Action item: Extract the first line through the line containing "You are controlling" from the listing below, exactly as written.

Data segment:
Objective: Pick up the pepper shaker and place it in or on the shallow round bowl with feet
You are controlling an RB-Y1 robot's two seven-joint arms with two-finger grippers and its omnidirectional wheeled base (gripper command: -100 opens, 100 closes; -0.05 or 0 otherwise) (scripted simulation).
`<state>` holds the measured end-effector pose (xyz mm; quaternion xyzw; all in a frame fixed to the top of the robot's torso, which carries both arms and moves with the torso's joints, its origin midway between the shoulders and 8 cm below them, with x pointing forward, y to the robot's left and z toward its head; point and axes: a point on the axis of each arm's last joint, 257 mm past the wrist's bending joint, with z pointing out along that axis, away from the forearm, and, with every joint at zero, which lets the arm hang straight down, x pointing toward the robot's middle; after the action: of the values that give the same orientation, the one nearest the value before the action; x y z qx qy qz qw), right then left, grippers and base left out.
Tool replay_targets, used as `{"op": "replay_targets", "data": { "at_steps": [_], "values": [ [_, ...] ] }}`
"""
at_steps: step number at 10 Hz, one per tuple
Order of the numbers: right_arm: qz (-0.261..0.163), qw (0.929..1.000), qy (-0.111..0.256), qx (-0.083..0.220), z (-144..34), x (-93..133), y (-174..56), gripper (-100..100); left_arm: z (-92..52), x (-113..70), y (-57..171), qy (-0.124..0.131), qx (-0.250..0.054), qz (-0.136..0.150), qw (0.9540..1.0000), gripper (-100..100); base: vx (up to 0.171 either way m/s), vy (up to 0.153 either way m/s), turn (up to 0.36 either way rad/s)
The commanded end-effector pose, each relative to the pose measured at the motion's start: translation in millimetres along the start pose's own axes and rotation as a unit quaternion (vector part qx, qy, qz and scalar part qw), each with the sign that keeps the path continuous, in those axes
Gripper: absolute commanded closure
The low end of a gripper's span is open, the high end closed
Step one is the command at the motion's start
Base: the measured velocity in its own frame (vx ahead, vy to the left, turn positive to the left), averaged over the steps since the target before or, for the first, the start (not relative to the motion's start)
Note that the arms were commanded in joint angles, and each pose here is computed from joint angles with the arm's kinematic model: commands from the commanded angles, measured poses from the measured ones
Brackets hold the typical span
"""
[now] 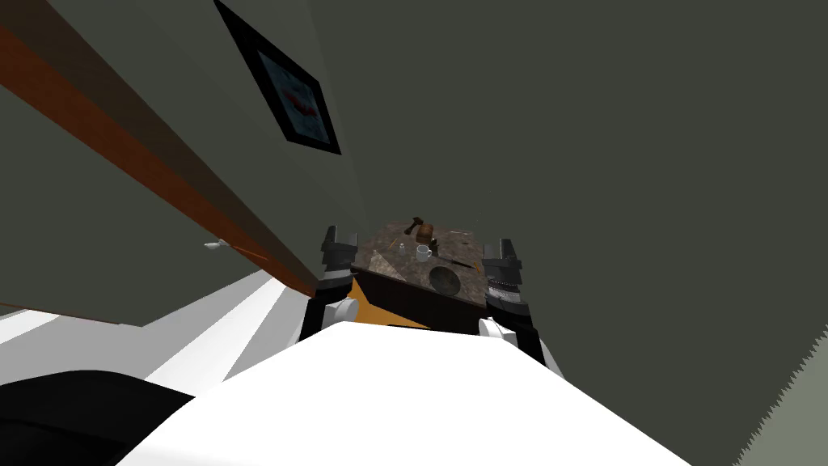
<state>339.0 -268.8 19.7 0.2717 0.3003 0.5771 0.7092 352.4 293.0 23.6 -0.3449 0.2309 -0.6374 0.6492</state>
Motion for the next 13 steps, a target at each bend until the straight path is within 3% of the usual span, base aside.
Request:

Task solution:
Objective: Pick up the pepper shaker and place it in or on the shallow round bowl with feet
You are controlling an RB-Y1 robot's two seven-joint arms with two-finger grippers and its omnidirectional wheeled base (gripper command: -100 opens, 100 closes; -0.05 or 0 otherwise) (scripted simulation).

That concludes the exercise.